● **The problem**
Search the data for the word "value" and copy each line that has it.

● **Supplied data**
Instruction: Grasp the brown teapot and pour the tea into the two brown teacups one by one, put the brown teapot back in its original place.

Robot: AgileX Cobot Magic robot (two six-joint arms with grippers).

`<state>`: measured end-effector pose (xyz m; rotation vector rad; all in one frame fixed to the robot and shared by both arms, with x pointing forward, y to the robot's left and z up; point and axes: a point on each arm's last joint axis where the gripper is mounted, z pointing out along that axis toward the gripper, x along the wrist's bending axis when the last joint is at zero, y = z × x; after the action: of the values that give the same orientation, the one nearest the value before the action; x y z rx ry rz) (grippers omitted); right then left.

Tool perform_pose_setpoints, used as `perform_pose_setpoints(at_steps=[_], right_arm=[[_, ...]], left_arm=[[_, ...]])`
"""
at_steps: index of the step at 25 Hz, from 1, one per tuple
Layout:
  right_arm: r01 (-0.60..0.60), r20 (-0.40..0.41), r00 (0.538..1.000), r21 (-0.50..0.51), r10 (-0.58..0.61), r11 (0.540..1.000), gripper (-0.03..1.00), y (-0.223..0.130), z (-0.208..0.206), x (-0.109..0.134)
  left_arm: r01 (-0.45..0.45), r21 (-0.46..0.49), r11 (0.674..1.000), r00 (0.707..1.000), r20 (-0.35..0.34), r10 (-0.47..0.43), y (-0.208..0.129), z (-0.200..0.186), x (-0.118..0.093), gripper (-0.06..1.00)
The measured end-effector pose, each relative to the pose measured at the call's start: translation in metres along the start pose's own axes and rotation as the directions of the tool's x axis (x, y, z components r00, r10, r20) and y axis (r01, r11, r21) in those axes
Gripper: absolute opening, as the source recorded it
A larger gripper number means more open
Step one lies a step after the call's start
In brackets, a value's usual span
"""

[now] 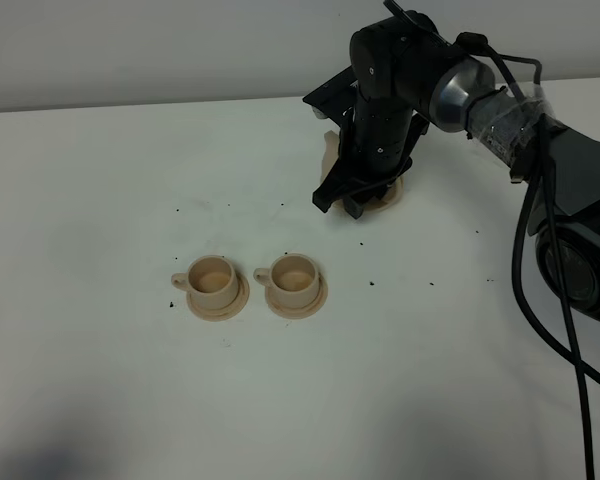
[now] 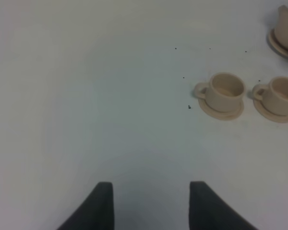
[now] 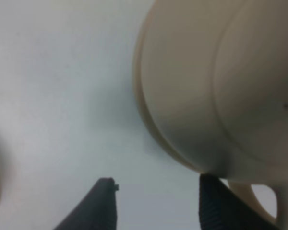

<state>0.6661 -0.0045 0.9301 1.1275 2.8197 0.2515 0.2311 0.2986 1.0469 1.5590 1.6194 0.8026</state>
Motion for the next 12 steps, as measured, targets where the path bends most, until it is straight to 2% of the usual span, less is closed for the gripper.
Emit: perform_pose_setpoints(at_steps=[5, 12], right_arm=[[-0.027, -0.005, 1.000, 0.007, 0.027, 1.000, 0.42, -0.002, 0.003, 0.001], [-0.044, -0.012, 0.999, 0.071, 0.045, 0.997, 0.42, -0.020, -0.002, 0.004]], left_arm=[[0.000, 0.000, 1.000, 1.000, 0.000, 0.000, 0.000, 0.000, 0.000, 0.41], [0.000, 0.000, 1.000, 1.000, 0.000, 0.000, 0.000, 0.000, 0.000, 0.41]])
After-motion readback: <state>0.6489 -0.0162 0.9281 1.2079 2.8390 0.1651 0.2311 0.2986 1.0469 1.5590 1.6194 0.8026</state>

● **Solution to this task**
`<state>`: measured end-effector pose (xyz m; rotation vector rad; all in one frame fixed to the robot and shared by both arms, with x pointing forward, y to the robot's left and z up; point and axes: a point on each arm's last joint axis where the gripper is mounted, z pointing out along that axis toward the gripper, x along the wrist's bending axis when the last joint is at zero, y = z × x; after the action: of the values that give the same orientation, the one nearest the value before the action; x y z rx ry rz) (grippers omitted); right then left.
In brackets, a value's usual span

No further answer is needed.